On October 10th, 2023, the Department of the Interior’s Secretary, Deb Haaland, gave the Toad Conservation Area in Wyoming and the Paint Rock River National Wildlife Refuge in Tennessee new acknowledgments under the National Wildlife Refuge System. With these two new additions, Wyoming’s and Tennessee’s NWRs give a grand total of 570 national wildlife refuges nationwide. These and other refuges continuously support wildlife conservation, observation, and human recreation activities such as fishing, hunting, hiking, and much more.

The Toad Conservation Area, located in the Laramie Plains of the Wyoming Basin, helps support one of the most endangered amphibians in North America: the Wyoming toad. Along with the Wyoming Toad, the Wyoming Toad Conservation Area also protects white-tailed prairie dogs, pronghorns, and migratory birds. 

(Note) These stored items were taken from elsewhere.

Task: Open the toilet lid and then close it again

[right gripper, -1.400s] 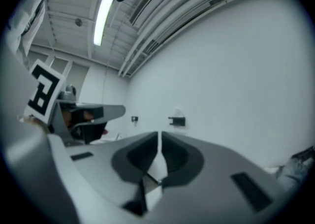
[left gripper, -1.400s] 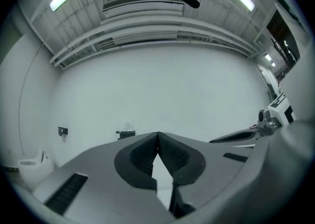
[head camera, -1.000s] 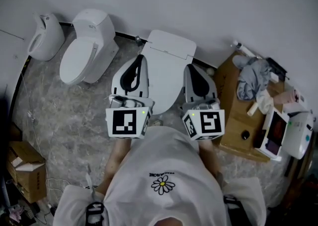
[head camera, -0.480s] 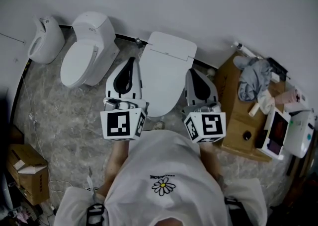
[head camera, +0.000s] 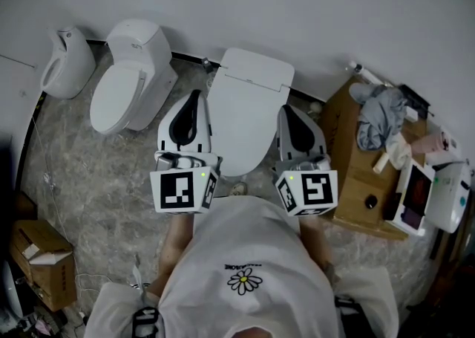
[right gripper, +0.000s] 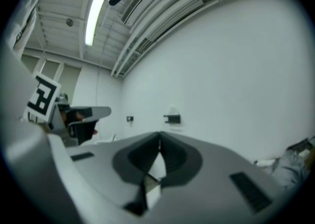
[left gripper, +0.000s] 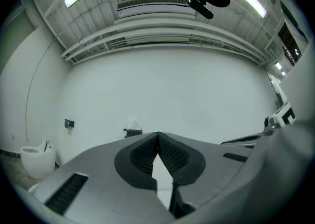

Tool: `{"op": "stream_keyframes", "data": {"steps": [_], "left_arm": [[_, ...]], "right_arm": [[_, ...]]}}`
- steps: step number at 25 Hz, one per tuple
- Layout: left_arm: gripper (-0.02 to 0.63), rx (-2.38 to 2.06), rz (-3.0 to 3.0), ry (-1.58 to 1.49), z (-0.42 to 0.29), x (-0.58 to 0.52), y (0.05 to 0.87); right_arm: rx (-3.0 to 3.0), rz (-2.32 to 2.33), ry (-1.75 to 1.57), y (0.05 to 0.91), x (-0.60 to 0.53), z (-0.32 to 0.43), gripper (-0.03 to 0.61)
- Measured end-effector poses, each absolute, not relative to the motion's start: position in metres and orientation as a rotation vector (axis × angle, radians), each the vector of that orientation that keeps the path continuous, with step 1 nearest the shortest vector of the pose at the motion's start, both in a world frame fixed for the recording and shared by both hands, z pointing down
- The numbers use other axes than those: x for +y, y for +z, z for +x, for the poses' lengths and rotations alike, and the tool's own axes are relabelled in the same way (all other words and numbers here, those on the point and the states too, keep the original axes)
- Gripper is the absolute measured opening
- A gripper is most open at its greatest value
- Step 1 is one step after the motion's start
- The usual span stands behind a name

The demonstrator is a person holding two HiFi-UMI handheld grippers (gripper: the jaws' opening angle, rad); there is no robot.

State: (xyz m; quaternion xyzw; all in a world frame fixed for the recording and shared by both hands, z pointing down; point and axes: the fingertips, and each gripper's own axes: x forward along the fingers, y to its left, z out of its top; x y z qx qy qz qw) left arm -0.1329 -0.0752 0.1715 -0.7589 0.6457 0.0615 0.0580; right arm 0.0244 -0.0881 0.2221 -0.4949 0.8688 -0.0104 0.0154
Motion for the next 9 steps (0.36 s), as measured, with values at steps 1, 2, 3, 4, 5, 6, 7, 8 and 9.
{"op": "stream_keyframes", "data": {"steps": [1, 2, 3, 4, 5, 6, 7, 8, 9], "left_arm": [[0.026, 1.957, -2.300, 0.186, -0.1334, -0.0750, 0.1722], [0.026, 1.958, -2.301, 0.186, -0.1341, -0.0751, 0.1730], [0.026, 1.959, -2.302, 0.185, -0.1348, -0.0753, 0.1739], [0.026, 1.959, -2.305, 0.184, -0.1355, -0.0757, 0.1745], [0.026, 1.958, -2.307, 0.183, -0.1360, -0.0760, 0.1750], [0.026, 1.956, -2.309, 0.183, -0.1365, -0.0762, 0.1753], [0.026, 1.953, -2.311, 0.183, -0.1369, -0.0764, 0.1754], [0.026, 1.950, -2.311, 0.183, -0.1376, -0.0767, 0.1754], [0.026, 1.948, -2.312, 0.183, -0.1382, -0.0769, 0.1753]], "right_arm": [[2.702, -1.543, -0.030, 0.2220, -0.0879, 0.0246, 0.031], [2.702, -1.546, -0.026, 0.2220, -0.0878, 0.0244, 0.031], [2.703, -1.548, -0.024, 0.2218, -0.0877, 0.0240, 0.031], [2.705, -1.549, -0.021, 0.2217, -0.0877, 0.0234, 0.031], [2.706, -1.550, -0.019, 0.2216, -0.0876, 0.0228, 0.031], [2.707, -1.551, -0.017, 0.2218, -0.0876, 0.0222, 0.031], [2.709, -1.551, -0.017, 0.2222, -0.0877, 0.0214, 0.031], [2.710, -1.552, -0.017, 0.2228, -0.0877, 0.0205, 0.031], [2.711, -1.553, -0.017, 0.2234, -0.0878, 0.0195, 0.031]]}}
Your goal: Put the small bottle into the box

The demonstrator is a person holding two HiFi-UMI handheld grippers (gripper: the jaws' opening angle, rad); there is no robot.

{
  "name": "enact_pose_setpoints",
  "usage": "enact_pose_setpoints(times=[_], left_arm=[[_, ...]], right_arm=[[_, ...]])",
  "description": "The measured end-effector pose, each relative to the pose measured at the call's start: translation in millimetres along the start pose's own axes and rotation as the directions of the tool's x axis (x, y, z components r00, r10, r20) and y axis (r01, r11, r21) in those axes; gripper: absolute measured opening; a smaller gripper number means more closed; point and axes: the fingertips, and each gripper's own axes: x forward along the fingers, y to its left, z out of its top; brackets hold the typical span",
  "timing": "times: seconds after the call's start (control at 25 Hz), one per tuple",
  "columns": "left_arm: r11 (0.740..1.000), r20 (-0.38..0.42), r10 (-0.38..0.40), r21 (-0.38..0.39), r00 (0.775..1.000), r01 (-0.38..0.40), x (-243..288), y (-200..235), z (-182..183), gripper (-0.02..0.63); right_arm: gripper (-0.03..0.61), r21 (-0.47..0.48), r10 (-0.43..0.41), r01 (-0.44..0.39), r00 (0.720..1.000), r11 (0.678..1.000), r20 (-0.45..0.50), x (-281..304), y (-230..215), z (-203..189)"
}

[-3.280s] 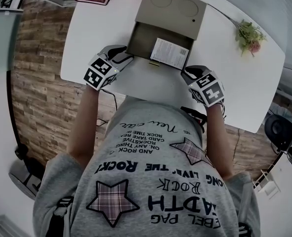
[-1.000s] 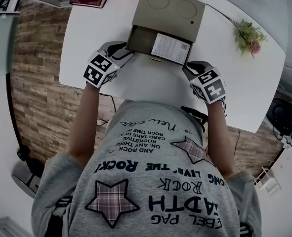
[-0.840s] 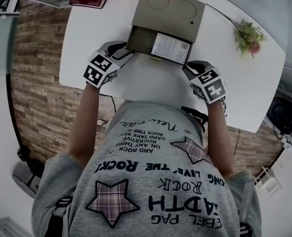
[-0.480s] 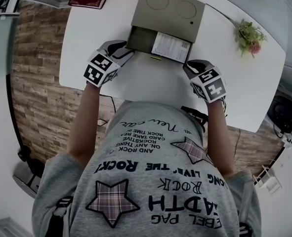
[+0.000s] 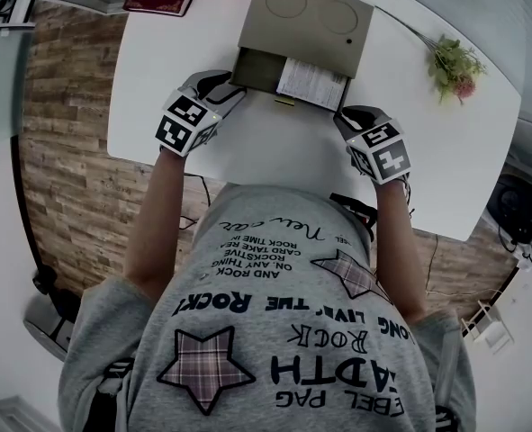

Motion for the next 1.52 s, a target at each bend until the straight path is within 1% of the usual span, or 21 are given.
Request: enact_pose_setpoints(times=[0.48, 1.04, 1.28, 1.52], left_arm=[[1.0, -0.002, 0.016, -0.007, 1.0, -0.016, 8, 7, 5, 0.173], [0.998, 0.007, 0.056, -0.022, 0.998, -0.056, 18, 14, 10, 0.172], [0.998, 0.012, 0.051, -0.032, 0.999, -0.051, 18, 16, 13, 0.17], [0.997, 0.014, 0.068, -0.035, 0.998, -0.067, 21, 19, 15, 0.17]], right_arm=[[0.075, 0.045, -0.014, 0.013, 1.0, 0.999, 0.022, 3, -12, 5], [0.077, 0.109, -0.025, 0.019, 0.998, 0.994, 0.057, 7, -26, 8], [0.076, 0.118, -0.032, 0.024, 0.997, 0.993, 0.067, 7, -29, 11], [0.077, 0.121, -0.049, 0.04, 0.996, 0.992, 0.076, 8, -33, 12]])
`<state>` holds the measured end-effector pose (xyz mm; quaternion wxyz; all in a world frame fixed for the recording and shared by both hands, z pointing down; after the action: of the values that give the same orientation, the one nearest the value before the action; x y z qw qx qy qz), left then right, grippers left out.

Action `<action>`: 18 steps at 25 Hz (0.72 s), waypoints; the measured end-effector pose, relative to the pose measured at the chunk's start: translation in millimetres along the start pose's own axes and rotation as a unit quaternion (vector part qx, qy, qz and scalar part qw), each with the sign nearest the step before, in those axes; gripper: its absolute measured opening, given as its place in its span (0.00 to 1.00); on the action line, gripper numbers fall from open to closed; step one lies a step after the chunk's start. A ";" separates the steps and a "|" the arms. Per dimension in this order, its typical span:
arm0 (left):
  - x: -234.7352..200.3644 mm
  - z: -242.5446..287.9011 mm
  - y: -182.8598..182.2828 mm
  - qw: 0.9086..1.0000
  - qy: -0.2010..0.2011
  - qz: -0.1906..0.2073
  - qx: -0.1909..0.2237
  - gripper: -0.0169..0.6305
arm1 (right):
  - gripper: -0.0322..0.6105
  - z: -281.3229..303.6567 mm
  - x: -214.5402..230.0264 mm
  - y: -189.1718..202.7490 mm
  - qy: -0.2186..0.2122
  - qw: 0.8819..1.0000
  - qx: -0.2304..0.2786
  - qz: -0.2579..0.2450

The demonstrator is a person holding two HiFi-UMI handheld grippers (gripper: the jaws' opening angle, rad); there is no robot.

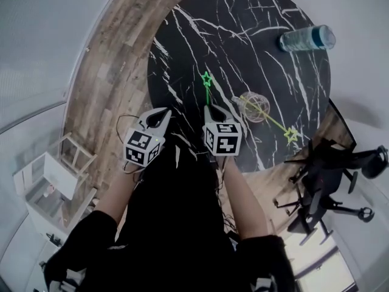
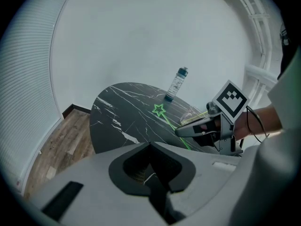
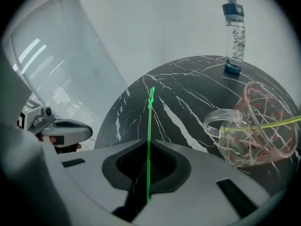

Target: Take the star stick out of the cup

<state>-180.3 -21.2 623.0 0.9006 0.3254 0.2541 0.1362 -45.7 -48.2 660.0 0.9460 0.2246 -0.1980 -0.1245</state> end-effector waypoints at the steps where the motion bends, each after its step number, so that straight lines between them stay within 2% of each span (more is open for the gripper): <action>1: -0.1 0.2 0.5 1.000 0.000 -0.001 -0.001 0.02 | 0.07 1.4 0.9 -0.4 0.000 1.000 -0.001 0.000; 15: -3.9 -4.2 5.4 1.000 -0.007 -0.002 -0.007 0.02 | 0.07 6.2 5.4 1.9 0.010 1.000 -0.005 -0.009; 18: -2.8 -6.3 1.8 1.000 -0.004 0.004 -0.007 0.02 | 0.21 5.7 5.2 3.5 0.010 1.000 -0.007 -0.009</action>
<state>-186.2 -17.8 621.1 0.9033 0.3206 0.2480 0.1403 -42.9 -49.0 668.0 0.9483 0.2210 -0.1856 -0.1325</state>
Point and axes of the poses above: the fingertips, and each gripper's own axes: z forward along the fingers, x to its right, y out of its underside, the point moved 1 cm from there along -z, backward along the fingers, and after that the axes turned 1 degree about -y, right-handed, at the moved point
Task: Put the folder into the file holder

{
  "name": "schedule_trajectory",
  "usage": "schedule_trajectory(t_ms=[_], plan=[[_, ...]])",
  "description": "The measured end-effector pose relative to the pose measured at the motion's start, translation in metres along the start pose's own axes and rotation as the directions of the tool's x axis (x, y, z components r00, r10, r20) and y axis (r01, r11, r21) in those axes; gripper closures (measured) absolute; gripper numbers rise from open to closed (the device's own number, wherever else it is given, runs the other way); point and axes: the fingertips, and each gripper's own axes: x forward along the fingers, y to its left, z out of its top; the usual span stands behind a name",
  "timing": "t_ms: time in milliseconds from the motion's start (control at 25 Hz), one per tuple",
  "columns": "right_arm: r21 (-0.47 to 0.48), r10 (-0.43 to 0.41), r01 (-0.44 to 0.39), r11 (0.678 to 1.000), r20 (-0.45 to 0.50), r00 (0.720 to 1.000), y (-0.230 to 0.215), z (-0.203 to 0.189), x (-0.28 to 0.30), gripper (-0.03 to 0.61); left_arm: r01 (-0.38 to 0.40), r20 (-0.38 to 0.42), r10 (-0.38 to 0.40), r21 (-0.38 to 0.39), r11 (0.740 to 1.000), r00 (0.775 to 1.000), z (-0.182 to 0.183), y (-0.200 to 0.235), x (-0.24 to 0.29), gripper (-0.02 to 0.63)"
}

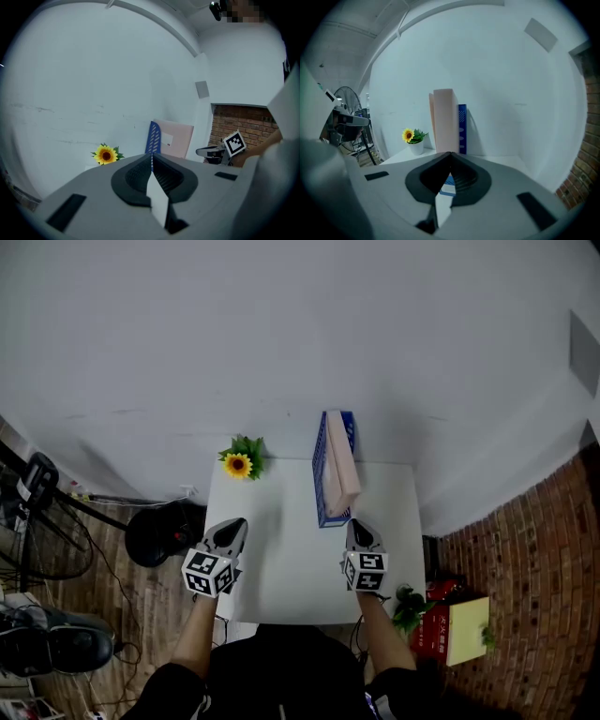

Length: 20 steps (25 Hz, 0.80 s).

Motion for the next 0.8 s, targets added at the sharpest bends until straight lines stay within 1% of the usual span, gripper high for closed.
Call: schedule_trajectory(t_ms=[200,560,800], plan=[[-0.028,-0.012,0.013,1.0,0.026,1.0,-0.004,0.015,-0.016,0.569,0.02,0.003,-0.02,0.013,1.0,1.0,0.003,-0.01,0.009,0.583],[-0.03,0.005,0.0,1.0,0.167,0.986,-0.004,0.075,-0.042,0.569,0.043,0.023,-0.044,0.039,0.998,0.999,0.017,-0.019,0.021,0.583],[-0.025,0.013,-0.007,1.0,0.221,0.975,-0.004,0.098,-0.053,0.569,0.048,0.047,-0.051,0.053,0.997,0.998,0.029,-0.02,0.024,0.583]])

Bordering Tennessee and Alabama, the Paint Rock River watershed conserves numerous species of plants and animals above and underground. U.S. Fish and Wildlife Service (USFWS) describes the Paint Rock River watershed’s environment as a combination of terrestrial, aquatic, and karst. With this one-of-a-kind environment type, this refuge harbors many threatened and endangered species, such as gray bats, Indiana bats, Tennessee cave salamanders, and Alabama cave shrimp. USFWS has recorded 100 types of fish and 50 types of freshwater mussels within the Paint Rock River watershed, in addition to these species that inhabit the area underneath the Earth’s surface.